There was another important fact to which the media seemed oblivious: The White House operated on a pass system, with codes indicating where individuals had security clearance to move about. Once an individual had obtained clearance to walk around the White House, no further questions were asked. The Oval Office was a working office with as many as four hundred or five hundred individuals flowing in and out on any given day. There was simply no way for Fox or any other officer to look inside the walls of the Oval Office, and to know what—if anything—was going on with Lewinsky or any other visitor.

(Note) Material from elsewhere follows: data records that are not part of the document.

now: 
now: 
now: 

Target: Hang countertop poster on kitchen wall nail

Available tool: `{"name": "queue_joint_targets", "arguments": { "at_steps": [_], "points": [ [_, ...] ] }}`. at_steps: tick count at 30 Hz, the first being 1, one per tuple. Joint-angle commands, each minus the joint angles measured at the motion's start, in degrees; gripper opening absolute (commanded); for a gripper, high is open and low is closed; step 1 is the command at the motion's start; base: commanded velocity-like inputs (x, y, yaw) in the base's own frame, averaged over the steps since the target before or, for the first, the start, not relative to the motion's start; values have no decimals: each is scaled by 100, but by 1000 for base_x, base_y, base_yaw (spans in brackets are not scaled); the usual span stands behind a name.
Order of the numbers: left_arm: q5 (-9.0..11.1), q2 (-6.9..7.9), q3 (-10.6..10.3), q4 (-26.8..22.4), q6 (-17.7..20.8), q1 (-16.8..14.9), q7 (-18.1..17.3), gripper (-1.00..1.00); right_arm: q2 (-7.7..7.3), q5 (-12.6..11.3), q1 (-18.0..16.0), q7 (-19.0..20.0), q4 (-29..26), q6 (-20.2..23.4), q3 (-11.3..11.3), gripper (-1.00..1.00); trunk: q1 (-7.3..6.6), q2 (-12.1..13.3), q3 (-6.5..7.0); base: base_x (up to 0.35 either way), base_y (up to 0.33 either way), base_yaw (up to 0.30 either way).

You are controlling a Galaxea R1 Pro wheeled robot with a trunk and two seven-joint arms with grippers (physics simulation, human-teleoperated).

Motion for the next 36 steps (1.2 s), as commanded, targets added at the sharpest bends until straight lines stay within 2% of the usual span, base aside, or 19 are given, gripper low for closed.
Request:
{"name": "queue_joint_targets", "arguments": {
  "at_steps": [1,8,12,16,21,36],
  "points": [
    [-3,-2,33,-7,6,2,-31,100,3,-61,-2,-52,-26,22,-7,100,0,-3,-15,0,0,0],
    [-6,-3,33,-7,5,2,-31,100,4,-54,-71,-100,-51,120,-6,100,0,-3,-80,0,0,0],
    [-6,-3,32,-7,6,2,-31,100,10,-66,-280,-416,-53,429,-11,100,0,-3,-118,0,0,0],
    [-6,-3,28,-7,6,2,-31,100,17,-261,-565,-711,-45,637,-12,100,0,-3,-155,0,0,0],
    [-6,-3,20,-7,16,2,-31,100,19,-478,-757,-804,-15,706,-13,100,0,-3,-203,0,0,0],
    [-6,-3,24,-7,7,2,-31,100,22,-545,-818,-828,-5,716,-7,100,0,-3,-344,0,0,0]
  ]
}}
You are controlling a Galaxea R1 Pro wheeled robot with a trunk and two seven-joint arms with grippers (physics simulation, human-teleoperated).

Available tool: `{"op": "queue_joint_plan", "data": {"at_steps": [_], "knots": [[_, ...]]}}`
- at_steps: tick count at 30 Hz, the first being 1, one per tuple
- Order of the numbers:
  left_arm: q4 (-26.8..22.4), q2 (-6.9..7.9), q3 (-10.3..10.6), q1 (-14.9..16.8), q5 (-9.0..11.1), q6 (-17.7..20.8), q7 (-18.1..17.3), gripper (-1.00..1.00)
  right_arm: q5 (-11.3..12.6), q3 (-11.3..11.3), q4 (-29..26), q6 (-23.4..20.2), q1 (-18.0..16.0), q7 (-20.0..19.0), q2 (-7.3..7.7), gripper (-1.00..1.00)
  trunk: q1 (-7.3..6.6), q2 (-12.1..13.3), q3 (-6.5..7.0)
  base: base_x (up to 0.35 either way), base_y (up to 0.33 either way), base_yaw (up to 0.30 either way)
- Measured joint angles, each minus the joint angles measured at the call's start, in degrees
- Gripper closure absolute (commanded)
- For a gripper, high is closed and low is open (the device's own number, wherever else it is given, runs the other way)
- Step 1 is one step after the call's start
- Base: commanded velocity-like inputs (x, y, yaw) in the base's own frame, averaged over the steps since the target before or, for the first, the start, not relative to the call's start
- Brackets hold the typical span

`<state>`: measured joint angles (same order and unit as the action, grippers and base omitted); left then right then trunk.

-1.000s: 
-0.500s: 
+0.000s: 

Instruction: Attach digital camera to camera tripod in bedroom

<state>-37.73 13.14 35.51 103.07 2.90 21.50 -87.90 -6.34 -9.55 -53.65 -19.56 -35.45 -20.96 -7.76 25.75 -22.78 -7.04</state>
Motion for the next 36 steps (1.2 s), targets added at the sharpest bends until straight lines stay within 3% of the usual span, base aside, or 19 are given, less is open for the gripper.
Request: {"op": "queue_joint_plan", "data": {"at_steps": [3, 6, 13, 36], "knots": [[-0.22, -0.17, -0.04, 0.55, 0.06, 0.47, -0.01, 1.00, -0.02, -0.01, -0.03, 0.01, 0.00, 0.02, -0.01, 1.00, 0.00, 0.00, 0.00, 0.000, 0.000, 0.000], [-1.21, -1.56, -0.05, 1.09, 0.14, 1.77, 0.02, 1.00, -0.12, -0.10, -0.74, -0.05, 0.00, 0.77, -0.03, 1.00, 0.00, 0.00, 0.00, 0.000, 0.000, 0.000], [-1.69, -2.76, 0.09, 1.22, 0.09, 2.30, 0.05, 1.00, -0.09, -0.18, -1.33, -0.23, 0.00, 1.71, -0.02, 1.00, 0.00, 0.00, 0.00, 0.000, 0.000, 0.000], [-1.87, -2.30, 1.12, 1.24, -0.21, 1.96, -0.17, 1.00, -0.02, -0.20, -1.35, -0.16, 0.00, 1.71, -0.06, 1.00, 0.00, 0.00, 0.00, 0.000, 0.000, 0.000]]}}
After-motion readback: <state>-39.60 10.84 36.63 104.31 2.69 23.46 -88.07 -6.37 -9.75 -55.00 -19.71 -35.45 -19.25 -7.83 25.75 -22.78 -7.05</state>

FBI interviews later confirmed that Lew Fox knew no damning details. He admitted to the FBI that he had never walked in on the president and Lewinsky, and made clear that if he had ever barged into the Oval Office or the presidential study without knocking and being invited to enter by the president, “I would have probably been transferred immediately.” The FBI report reached an unambiguous conclusion: “FOX never observed any physical contact between MONICA and the President.”

Still, the stories of Fox observing “his girl” Monica Lewinsky as she entered the Oval Office tickled the interest of the national media. They also piqued the interest of the Office of Independent Counsel.

CHAPTER

34

ONE NATION DIVIDED

Ken Starr would later conclude that it was a mistake for him to expand into the Monica Lewinsky matter, largely because of the disastrous impact it would have on his Whitewater/Madison investigation and in sullying his otherwise sterling professional reputation. His view in hindsight about the Lewinsky case was that “it had to be investigated. But I was a poor choice to do it.”

If he had this decision to do over again, Starr would later muse, he would have gathered up the evidence from Linda Tripp prior to the president’s deposition in the Jones case and dropped it on the doorstep of Attorney General Janet Reno. In this revised scenario, as he later daydreamed about the Lewinsky matter minus Ken Starr, Attorney General Reno would have said, “Thank you very much, and I have another independent counsel ready to go.” The case then would have been assigned “within twenty-four hours” to a different lawyer with an impeccable reputation, someone who had not been tarred with a negative image, however unfair it had been in this case. Sadly, however, life did not allow such replays of fumbled handoffs.

Former President Bill Clinton, on the other hand, would see Starr’s expansion into the Lewinsky morass not as an error in judgment, but as conclusive proof that the special prosecutor’s motives were impure. “What should never happen,” Clinton insisted, “is that someone [like Starr] should be appointed a prosecutor with unlimited powers, unlimited access to law enforcement personnel, unlimited access to budget, an unlimited time frame in which to operate, and their main purpose becomes using the criminal law and its ability to indict, to bankrupt and to destroy, to dig up things on someone’s personal life. That’s wrong.” Clinton added, “It’s wrong for me; it would be wrong for any person [investigating] a Republican president.